TESTIMONIO
Bautista Mascia de Gran Hermano expuso cuál fue el momento más difícil de la convivencia
Bautista Mascia se ha consagrado como el reciente ganador de Gran Hermano, un logro que no llegó sin sus difíciles momentos y retos personales que tuvo que enfrentar durante su estadía. Durante más de siete meses en la casa más famosa, Bautista vivió una experiencia rica en emociones, desde alegrías hasta profundas tristezas. Sin embargo, al reflexionar sobre su experiencia, hubo un episodio que destacó como particularmente doloroso y difícil de superar.
Durante su primera entrevista post-programa, Bautista compartió con varios medios de comunicación detalles inéditos de su estancia en la casa. En una conversación reveladora, el ganador hizo énfasis en el momento más crítico de su convivencia: 'Todo depende de cómo estás personalmente en ese momento. Para mí, el golpe más fuerte fue cuando se fueron Licha y Agos. Éramos ya pocos en la casa y la convivencia se había tornado bastante extraña,' confesó Bautista, dejando claro que la salida de estos compañeros fue un punto de inflexión.
Si bien la ausencia de Licha y Agos fue especialmente dura por lo que significaron en su convivencia, Bautista también señaló otro factor crucial que añadió más peso a su experiencia: la entrada de nuevos concursantes a través del repechaje. 'No estaba muy entusiasmado con esa idea. Se notaba más el vacío y la falta de buena onda. De repente volvieron Cata y Joel, y sentí una incomodidad porque actuaban como si supieran todo lo que pasaba afuera, como si se aprovecharan de esa ventaja,' explicó Mascia a Teleshow. Esta jugada estratégica por parte de los nuevos inquilinos afectó considerablemente el ánimo del grupo.

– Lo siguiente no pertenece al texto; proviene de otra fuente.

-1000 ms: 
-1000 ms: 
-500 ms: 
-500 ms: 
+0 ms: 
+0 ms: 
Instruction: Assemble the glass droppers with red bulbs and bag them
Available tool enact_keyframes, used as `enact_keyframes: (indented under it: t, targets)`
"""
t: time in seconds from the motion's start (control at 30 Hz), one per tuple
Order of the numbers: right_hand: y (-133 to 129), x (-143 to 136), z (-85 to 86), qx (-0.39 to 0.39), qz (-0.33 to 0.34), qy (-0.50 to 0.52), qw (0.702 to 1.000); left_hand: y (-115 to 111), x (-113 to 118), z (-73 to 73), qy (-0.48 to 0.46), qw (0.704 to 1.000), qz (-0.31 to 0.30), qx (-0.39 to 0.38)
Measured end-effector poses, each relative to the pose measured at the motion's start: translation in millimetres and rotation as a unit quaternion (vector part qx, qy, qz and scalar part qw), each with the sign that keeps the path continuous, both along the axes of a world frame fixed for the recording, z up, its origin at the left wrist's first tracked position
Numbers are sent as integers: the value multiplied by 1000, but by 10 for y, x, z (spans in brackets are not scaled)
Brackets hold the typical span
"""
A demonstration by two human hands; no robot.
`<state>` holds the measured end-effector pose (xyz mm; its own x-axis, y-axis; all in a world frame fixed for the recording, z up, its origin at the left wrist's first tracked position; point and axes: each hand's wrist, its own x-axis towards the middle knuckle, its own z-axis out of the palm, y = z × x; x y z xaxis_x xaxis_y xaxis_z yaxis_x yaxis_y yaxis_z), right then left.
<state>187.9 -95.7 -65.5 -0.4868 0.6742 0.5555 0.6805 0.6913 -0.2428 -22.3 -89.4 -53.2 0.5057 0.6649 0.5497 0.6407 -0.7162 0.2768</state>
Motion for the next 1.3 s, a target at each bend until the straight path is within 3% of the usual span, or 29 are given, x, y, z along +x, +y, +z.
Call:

Mascia detalló cómo este conocimiento externo impactó en su percepción: 'Comenzaron a hacer preguntas extrañas y hablar de situaciones que nosotras desconocíamos por estar aislados. Eso te juega con la cabeza, empezás a dudar de las intenciones de todos, te cuestionas si quieren dejarte mal parado, si te están manipulando.' Este estado de tensión mental fue, claramente, uno de los retos más significativos a los que se enfrentó durante su estancia en la casa.
A pesar de los desafíos, Bautista encontró la clave para permanecer fuerte en el juego. Decidieron establecer una tregua entre los participantes originales: 'Nos cuidamos entre los que veníamos desde el principio, eso nos permitió mantener algo de paz y seguridad por unas semanas más,' relató Bautista. Sin embargo, con el tiempo, esas alianzas fueron debilitándose, haciendo que el juego retomara su naturaleza caótica.